## Your assignment
In the data below, the answer is the run of lines from the line containing "Could you please outline the yellow-framed" through the line containing "The same camera", both included; print it exactly and nothing else.

## Material provided

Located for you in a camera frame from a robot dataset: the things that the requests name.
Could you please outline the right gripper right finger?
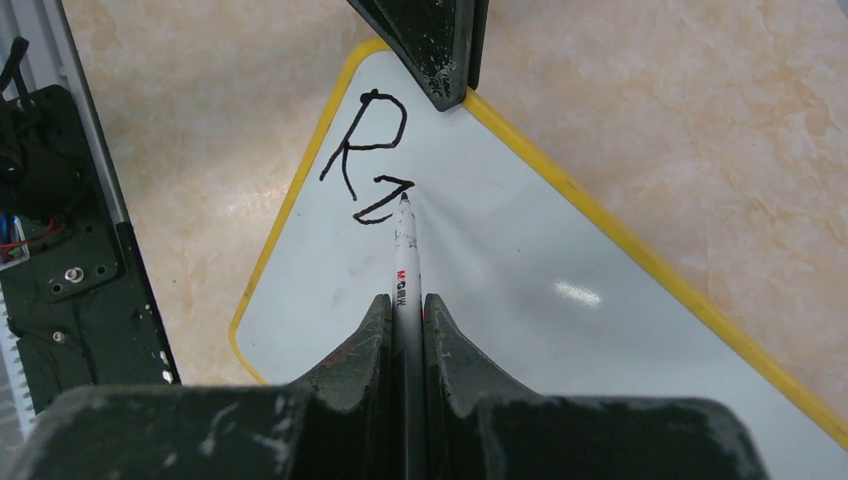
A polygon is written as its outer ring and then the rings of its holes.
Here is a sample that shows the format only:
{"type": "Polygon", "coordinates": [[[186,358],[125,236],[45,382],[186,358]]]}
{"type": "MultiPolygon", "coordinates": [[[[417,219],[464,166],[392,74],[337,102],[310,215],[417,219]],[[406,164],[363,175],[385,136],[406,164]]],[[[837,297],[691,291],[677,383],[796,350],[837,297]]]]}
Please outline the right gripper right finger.
{"type": "Polygon", "coordinates": [[[429,474],[504,479],[506,453],[493,426],[493,408],[537,393],[463,334],[438,294],[425,297],[423,334],[429,474]]]}

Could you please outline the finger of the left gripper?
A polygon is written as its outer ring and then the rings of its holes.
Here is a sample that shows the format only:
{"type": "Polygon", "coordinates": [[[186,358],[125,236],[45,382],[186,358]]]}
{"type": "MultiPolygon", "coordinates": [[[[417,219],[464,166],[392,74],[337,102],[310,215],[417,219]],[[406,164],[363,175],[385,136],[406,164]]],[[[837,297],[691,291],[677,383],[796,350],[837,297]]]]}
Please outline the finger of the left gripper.
{"type": "Polygon", "coordinates": [[[471,45],[469,50],[467,86],[472,90],[476,90],[480,81],[489,1],[474,0],[473,6],[474,11],[471,30],[471,45]]]}
{"type": "Polygon", "coordinates": [[[474,87],[472,1],[351,0],[391,47],[439,112],[461,104],[474,87]]]}

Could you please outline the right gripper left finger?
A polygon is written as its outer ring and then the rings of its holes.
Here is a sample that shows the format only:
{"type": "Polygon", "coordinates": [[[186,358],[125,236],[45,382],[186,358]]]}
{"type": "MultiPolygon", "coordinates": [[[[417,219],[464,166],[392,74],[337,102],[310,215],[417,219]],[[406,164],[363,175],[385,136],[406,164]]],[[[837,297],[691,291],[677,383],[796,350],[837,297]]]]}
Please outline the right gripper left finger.
{"type": "Polygon", "coordinates": [[[392,304],[378,294],[357,329],[302,375],[293,479],[386,479],[392,304]]]}

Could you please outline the white marker pen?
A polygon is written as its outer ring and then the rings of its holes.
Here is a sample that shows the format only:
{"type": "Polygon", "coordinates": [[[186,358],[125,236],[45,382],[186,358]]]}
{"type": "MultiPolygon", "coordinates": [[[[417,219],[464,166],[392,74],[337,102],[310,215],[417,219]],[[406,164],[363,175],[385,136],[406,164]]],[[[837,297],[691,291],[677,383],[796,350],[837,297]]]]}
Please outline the white marker pen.
{"type": "Polygon", "coordinates": [[[400,197],[395,226],[393,313],[402,396],[402,472],[405,479],[424,479],[427,476],[427,441],[420,255],[415,216],[406,193],[400,197]]]}

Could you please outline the yellow-framed whiteboard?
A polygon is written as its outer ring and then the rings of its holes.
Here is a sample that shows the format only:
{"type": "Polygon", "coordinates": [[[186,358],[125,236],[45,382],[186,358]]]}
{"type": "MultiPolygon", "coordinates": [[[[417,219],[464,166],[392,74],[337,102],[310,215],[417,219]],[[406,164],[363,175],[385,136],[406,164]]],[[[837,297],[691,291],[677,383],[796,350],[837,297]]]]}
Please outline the yellow-framed whiteboard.
{"type": "Polygon", "coordinates": [[[843,479],[847,424],[478,94],[436,110],[379,39],[348,57],[230,326],[262,383],[316,364],[395,279],[402,184],[422,289],[546,394],[700,397],[774,479],[843,479]]]}

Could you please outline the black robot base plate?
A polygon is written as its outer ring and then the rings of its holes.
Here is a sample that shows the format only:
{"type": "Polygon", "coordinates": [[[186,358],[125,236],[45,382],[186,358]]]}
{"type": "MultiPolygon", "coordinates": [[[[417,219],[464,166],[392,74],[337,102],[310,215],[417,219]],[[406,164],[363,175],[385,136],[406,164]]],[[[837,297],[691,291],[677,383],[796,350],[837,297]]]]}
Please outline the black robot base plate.
{"type": "MultiPolygon", "coordinates": [[[[44,91],[59,106],[73,100],[59,85],[32,92],[44,91]]],[[[1,249],[5,260],[23,256],[1,289],[36,412],[80,386],[180,379],[132,226],[112,218],[75,102],[73,111],[82,134],[57,149],[91,154],[83,203],[46,221],[13,215],[24,239],[1,249]]]]}

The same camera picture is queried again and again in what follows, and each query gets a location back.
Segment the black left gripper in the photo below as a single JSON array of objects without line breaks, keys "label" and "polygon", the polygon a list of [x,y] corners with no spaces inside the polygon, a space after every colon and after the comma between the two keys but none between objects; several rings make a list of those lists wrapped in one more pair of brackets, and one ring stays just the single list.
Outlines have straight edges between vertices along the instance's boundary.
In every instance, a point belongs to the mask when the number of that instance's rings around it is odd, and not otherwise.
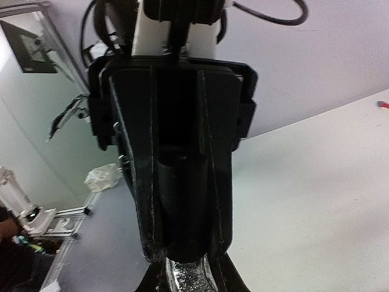
[{"label": "black left gripper", "polygon": [[227,252],[233,236],[232,150],[248,135],[257,80],[244,63],[201,58],[100,57],[90,65],[92,133],[102,150],[121,140],[124,175],[148,261],[158,260],[163,242],[157,134],[164,145],[188,145],[199,123],[207,158],[207,252],[212,259]]}]

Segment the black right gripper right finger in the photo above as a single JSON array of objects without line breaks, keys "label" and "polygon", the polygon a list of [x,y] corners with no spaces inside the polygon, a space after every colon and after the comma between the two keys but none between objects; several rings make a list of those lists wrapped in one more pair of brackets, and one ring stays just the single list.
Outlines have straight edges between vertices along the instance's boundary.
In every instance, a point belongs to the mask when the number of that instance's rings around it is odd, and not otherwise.
[{"label": "black right gripper right finger", "polygon": [[208,262],[218,291],[250,292],[227,253],[208,252]]}]

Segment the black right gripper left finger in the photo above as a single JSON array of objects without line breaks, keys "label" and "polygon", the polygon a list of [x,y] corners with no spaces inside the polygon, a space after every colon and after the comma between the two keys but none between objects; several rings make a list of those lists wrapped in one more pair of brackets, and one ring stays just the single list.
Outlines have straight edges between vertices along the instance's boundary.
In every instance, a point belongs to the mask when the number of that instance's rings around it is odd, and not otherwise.
[{"label": "black right gripper left finger", "polygon": [[149,265],[143,279],[138,286],[138,292],[174,292],[176,285],[169,260],[154,262]]}]

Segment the clear nail polish bottle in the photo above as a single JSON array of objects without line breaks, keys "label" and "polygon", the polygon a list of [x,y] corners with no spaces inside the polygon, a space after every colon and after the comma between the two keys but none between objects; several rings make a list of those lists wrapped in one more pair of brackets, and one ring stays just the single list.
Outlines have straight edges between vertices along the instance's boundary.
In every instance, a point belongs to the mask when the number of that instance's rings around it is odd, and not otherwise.
[{"label": "clear nail polish bottle", "polygon": [[166,259],[165,272],[170,291],[218,291],[206,255],[190,263],[179,263],[171,259]]}]

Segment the black nail polish cap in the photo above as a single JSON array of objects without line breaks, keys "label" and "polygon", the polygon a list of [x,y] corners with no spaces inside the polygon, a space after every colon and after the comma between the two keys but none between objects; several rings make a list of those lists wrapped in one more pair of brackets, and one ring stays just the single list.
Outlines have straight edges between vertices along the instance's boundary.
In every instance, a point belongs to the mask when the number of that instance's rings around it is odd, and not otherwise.
[{"label": "black nail polish cap", "polygon": [[158,179],[167,257],[196,262],[208,245],[207,157],[198,151],[161,152]]}]

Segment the black monitor on arm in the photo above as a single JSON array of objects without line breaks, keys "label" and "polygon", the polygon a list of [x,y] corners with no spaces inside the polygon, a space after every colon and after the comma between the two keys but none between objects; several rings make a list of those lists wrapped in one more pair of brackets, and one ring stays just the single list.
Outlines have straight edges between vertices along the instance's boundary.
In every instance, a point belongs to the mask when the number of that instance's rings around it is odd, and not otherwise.
[{"label": "black monitor on arm", "polygon": [[57,73],[38,35],[3,20],[1,28],[23,73]]}]

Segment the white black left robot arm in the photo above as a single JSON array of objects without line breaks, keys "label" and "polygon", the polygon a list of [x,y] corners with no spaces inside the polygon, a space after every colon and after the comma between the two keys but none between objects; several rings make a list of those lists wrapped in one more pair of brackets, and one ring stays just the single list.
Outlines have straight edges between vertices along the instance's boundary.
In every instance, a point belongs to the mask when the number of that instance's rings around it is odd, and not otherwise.
[{"label": "white black left robot arm", "polygon": [[248,134],[257,73],[221,61],[217,45],[234,7],[299,26],[237,1],[92,1],[88,15],[107,53],[88,66],[98,146],[118,149],[151,261],[220,258],[232,241],[232,153]]}]

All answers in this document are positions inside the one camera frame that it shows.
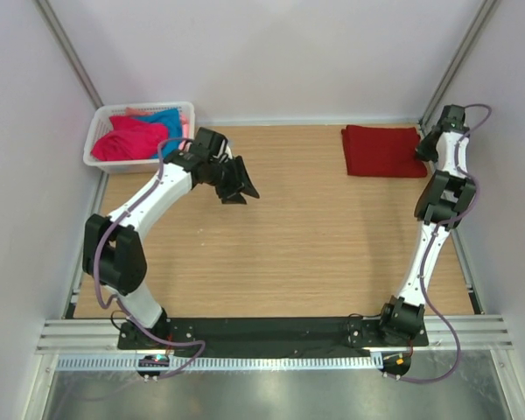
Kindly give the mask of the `dark red t-shirt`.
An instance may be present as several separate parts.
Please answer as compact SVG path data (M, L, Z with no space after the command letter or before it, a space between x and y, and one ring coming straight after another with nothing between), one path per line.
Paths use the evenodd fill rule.
M416 128L347 125L340 134L349 176L422 179L428 174L415 156L420 141Z

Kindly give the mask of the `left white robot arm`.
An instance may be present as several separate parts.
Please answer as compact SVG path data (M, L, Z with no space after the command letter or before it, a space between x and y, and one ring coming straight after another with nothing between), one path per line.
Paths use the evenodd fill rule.
M116 302L150 350L166 343L169 327L165 309L145 281L143 241L165 212L198 185L212 186L223 204L245 204L248 197L260 196L228 139L200 128L160 158L157 172L129 201L108 215L92 214L85 223L82 268L93 278L99 306L107 309Z

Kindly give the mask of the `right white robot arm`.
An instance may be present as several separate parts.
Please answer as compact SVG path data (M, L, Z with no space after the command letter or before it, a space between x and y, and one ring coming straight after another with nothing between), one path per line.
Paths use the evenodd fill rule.
M404 346L424 334L428 287L439 254L477 194L476 181L466 169L470 131L466 107L446 105L416 147L416 157L433 164L434 171L414 211L418 237L412 262L402 287L382 307L376 326L377 337L386 346Z

## Answer to this task
Could you please outline the yellow-framed whiteboard?
A polygon is written as its outer ring and then the rings of its holes.
Here is a sample that shows the format only:
{"type": "Polygon", "coordinates": [[[186,358],[125,236],[45,382],[186,358]]]}
{"type": "MultiPolygon", "coordinates": [[[[417,219],[464,166],[392,74],[337,102],[310,215],[417,219]],[[406,164],[363,175],[385,136],[406,164]]],[[[837,297],[691,291],[677,383],[796,350],[837,297]]]]}
Please outline the yellow-framed whiteboard.
{"type": "Polygon", "coordinates": [[[843,479],[847,424],[478,94],[436,110],[379,39],[348,57],[230,326],[262,383],[316,364],[395,279],[402,184],[422,289],[546,394],[700,397],[774,479],[843,479]]]}

Could you please outline the black robot base plate?
A polygon is written as its outer ring and then the rings of its holes.
Here is a sample that shows the format only:
{"type": "Polygon", "coordinates": [[[186,358],[125,236],[45,382],[186,358]]]}
{"type": "MultiPolygon", "coordinates": [[[[417,219],[464,166],[392,74],[337,102],[310,215],[417,219]],[[406,164],[363,175],[385,136],[406,164]]],[[[837,297],[691,291],[677,383],[796,350],[837,297]]]]}
Please outline the black robot base plate.
{"type": "MultiPolygon", "coordinates": [[[[44,91],[59,106],[73,100],[59,85],[32,92],[44,91]]],[[[1,249],[5,260],[23,256],[1,289],[36,412],[80,386],[180,379],[132,226],[112,218],[75,102],[73,111],[82,134],[57,149],[91,154],[83,203],[46,221],[13,215],[24,239],[1,249]]]]}

The same camera picture is queried again and again in what follows, and each query gets a location back.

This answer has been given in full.